··· DATA RECORDS

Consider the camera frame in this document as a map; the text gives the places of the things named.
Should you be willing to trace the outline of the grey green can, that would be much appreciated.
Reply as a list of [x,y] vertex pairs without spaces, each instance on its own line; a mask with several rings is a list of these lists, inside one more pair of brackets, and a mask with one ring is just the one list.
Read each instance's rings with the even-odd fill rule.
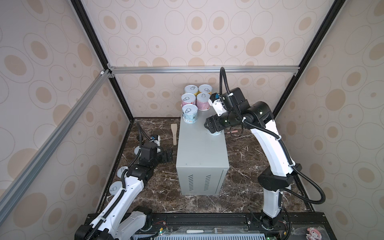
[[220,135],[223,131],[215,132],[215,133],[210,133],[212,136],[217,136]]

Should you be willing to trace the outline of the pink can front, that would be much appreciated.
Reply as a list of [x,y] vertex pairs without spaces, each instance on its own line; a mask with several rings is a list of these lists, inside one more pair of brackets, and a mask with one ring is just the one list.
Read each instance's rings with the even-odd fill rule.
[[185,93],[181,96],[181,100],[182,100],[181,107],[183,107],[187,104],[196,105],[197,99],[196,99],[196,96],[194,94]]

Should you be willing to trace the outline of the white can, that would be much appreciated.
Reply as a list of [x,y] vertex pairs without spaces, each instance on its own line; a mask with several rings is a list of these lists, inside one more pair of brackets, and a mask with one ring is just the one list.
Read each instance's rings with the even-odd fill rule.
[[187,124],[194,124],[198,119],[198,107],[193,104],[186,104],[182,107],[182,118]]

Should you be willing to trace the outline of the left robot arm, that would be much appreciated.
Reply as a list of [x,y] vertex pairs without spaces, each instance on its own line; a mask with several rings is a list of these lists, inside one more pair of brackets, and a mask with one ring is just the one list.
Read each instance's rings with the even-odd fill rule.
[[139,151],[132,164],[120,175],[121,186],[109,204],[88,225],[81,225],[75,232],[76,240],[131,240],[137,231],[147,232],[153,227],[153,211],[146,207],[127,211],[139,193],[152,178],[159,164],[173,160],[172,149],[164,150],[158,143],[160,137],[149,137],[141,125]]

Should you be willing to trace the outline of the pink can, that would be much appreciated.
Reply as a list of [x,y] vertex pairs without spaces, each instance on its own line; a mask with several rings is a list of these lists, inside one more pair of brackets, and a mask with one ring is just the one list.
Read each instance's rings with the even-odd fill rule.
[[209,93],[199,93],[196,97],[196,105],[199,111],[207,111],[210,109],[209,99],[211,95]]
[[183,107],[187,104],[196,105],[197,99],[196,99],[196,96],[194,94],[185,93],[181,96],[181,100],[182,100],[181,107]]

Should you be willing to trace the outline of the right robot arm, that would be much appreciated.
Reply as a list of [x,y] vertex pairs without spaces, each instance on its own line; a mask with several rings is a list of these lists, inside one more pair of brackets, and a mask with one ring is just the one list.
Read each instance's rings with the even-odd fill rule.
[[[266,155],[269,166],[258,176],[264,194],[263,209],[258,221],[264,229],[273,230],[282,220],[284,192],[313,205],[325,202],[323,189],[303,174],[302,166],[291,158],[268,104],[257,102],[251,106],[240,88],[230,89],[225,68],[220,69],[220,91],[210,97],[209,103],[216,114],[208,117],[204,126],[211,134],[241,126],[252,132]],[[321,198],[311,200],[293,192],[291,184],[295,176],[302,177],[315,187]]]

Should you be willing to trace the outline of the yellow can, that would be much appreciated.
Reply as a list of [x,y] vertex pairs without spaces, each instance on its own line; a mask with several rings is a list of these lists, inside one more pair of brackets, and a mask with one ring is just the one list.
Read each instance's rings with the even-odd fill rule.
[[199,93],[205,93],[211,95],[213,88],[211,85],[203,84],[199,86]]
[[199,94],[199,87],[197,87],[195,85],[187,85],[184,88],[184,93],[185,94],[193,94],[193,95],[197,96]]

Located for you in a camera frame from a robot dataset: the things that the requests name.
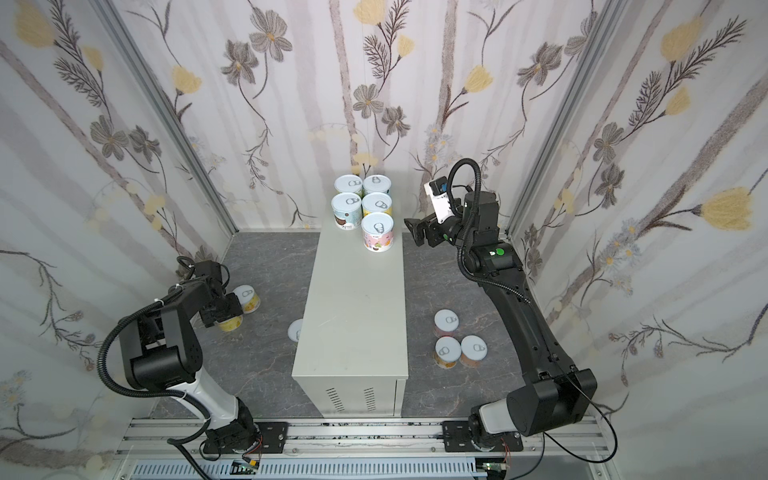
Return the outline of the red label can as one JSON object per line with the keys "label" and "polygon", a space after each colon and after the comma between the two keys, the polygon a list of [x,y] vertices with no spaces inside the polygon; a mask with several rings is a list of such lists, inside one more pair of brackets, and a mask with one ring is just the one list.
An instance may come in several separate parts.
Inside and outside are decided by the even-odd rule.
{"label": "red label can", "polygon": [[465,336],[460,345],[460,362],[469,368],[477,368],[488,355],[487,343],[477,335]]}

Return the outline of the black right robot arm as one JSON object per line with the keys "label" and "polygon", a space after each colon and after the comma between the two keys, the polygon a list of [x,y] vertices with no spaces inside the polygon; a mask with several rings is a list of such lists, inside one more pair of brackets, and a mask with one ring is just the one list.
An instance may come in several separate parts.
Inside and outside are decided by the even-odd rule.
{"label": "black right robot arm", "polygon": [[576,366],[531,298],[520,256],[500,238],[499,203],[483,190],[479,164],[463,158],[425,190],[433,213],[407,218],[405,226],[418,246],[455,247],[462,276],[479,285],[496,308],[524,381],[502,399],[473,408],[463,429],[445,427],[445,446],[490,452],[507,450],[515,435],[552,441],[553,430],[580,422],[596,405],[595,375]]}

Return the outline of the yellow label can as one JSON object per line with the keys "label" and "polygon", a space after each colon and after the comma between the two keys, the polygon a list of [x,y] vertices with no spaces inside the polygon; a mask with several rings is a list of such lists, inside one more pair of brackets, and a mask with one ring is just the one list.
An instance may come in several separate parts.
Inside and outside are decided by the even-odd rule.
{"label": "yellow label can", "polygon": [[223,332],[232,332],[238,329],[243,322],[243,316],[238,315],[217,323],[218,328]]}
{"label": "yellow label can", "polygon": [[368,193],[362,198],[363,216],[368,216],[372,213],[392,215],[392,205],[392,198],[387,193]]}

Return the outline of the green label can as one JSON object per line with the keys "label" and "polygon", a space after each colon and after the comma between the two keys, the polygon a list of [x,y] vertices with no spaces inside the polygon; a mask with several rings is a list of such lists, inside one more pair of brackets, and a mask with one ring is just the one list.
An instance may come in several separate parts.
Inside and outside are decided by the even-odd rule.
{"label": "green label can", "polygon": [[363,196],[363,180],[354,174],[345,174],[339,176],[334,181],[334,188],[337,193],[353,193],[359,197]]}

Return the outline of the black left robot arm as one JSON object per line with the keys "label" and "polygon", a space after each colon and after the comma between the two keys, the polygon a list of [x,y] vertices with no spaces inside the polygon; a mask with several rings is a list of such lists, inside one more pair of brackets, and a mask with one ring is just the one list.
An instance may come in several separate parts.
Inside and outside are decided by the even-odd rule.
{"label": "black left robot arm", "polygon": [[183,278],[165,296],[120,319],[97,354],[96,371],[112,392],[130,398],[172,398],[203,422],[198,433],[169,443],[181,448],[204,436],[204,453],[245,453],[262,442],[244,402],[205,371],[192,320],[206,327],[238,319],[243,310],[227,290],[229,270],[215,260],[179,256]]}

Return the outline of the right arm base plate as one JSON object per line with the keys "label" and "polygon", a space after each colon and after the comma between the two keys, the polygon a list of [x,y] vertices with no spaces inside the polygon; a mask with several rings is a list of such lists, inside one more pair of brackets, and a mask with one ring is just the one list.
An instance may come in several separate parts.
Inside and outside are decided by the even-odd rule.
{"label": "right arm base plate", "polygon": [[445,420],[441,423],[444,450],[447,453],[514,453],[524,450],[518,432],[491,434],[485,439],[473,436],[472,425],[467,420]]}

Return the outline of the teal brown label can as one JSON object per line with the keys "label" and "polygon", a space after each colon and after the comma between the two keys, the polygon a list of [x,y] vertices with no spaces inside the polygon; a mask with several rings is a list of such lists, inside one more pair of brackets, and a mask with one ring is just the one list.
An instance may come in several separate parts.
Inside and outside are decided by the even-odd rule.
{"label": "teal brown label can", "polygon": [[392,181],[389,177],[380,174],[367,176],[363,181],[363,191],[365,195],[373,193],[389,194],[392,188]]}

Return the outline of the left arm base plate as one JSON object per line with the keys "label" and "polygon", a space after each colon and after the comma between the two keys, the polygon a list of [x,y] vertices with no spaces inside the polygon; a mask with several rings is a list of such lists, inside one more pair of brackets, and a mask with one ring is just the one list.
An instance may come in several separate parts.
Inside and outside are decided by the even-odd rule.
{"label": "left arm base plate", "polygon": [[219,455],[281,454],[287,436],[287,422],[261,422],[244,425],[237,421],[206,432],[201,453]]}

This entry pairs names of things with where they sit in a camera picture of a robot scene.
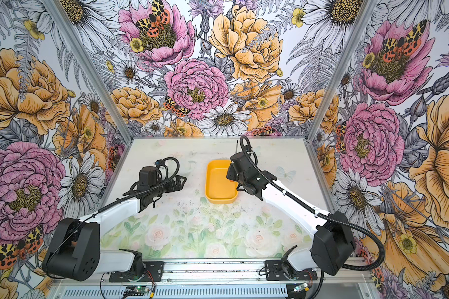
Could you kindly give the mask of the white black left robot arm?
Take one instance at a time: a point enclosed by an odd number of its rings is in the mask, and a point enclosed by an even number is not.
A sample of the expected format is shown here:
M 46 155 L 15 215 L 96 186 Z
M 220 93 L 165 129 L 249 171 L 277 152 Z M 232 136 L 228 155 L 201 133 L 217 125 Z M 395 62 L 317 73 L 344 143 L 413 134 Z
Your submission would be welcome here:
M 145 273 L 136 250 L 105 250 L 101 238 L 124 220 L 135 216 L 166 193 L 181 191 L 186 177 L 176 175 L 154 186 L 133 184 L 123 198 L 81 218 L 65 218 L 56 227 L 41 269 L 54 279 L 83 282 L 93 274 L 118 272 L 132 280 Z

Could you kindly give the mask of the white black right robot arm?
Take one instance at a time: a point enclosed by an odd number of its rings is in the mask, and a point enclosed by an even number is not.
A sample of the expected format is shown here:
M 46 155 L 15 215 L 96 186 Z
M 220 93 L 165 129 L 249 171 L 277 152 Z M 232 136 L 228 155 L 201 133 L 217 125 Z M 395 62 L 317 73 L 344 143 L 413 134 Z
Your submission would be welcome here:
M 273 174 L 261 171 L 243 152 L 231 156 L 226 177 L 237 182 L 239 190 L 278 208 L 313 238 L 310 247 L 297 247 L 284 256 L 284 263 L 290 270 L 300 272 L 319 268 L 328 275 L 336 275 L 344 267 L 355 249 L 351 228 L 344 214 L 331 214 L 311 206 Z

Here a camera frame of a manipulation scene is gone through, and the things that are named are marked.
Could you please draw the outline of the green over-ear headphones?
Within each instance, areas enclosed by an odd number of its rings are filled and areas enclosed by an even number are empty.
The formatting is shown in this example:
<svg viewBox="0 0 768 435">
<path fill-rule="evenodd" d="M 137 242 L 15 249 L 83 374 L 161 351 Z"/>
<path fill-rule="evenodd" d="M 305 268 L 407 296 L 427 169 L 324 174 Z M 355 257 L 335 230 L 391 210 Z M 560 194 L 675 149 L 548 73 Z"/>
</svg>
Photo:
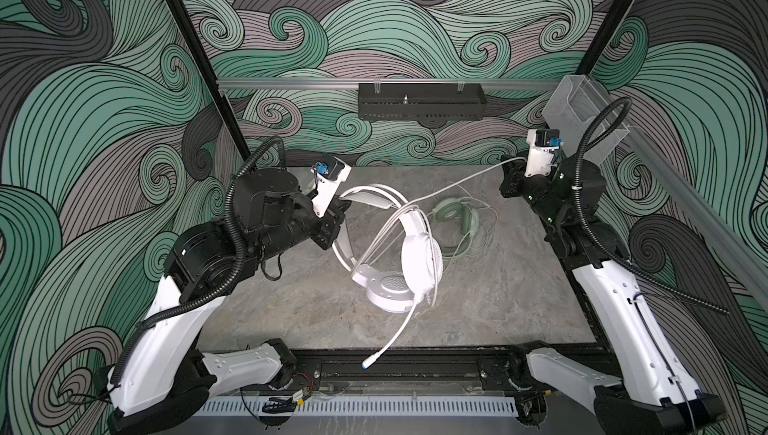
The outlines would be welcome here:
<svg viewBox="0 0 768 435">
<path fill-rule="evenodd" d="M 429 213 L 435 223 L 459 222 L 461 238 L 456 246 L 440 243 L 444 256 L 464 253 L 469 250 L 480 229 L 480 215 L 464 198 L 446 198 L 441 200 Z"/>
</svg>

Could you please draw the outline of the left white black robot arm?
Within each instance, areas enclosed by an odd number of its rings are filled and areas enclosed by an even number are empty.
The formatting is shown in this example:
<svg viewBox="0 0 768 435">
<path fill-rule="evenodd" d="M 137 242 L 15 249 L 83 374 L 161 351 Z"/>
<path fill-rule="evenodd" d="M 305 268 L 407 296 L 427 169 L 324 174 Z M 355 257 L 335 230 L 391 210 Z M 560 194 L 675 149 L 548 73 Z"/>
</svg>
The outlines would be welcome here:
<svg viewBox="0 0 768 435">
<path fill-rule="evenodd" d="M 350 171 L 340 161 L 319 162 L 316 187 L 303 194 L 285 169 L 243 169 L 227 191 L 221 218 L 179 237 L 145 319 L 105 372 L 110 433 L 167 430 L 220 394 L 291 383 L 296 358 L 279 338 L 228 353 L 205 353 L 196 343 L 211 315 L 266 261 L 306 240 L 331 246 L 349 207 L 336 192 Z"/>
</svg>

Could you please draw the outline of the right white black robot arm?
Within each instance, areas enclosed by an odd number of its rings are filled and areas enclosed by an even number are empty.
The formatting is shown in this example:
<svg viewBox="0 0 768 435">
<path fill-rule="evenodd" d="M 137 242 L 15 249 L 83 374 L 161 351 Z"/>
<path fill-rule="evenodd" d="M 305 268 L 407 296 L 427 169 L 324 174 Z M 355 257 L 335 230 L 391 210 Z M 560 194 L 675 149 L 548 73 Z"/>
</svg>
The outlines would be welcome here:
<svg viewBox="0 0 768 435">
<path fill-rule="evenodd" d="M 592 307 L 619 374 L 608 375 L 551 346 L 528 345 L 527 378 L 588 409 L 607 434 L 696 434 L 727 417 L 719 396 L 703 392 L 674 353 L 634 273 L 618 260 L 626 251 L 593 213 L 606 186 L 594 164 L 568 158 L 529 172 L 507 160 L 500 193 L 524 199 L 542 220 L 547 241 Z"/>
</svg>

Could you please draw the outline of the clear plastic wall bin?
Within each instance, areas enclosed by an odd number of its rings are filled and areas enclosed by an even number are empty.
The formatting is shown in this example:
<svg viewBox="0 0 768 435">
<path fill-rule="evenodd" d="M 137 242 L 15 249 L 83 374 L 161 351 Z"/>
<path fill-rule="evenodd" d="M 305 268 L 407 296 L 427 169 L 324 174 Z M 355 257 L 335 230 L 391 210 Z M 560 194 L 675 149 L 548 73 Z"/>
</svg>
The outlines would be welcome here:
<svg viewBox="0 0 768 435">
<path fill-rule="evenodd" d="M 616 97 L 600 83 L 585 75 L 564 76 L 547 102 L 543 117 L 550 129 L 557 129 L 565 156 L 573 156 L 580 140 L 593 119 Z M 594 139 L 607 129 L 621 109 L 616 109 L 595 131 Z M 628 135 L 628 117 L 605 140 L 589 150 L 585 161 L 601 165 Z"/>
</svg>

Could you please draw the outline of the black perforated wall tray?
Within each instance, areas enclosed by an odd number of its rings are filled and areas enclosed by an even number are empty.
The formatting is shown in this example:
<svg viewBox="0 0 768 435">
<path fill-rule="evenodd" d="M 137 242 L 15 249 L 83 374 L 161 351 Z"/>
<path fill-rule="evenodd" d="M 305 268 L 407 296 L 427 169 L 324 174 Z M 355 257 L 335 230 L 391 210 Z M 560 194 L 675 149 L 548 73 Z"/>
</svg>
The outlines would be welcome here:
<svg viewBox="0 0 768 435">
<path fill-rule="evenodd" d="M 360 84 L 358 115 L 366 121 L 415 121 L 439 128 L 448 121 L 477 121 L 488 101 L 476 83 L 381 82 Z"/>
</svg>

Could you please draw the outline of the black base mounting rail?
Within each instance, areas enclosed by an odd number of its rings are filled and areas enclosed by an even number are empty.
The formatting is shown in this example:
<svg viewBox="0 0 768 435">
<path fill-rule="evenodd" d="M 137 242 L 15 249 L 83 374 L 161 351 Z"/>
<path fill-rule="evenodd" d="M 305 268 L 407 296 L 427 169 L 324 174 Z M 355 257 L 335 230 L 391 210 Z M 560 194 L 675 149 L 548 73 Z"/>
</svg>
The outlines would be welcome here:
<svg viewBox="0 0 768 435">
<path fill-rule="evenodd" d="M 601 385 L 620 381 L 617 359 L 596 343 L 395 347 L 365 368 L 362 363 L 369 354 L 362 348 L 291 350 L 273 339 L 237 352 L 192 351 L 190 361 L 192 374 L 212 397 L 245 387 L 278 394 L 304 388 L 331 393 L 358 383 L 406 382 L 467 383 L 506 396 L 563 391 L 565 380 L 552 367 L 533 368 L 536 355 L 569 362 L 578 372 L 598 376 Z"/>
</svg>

······

* **WORK REQUEST**:
Work out how many lines in the records include "kindly". Only the number should be given.

* **TASK ANSWER**:
2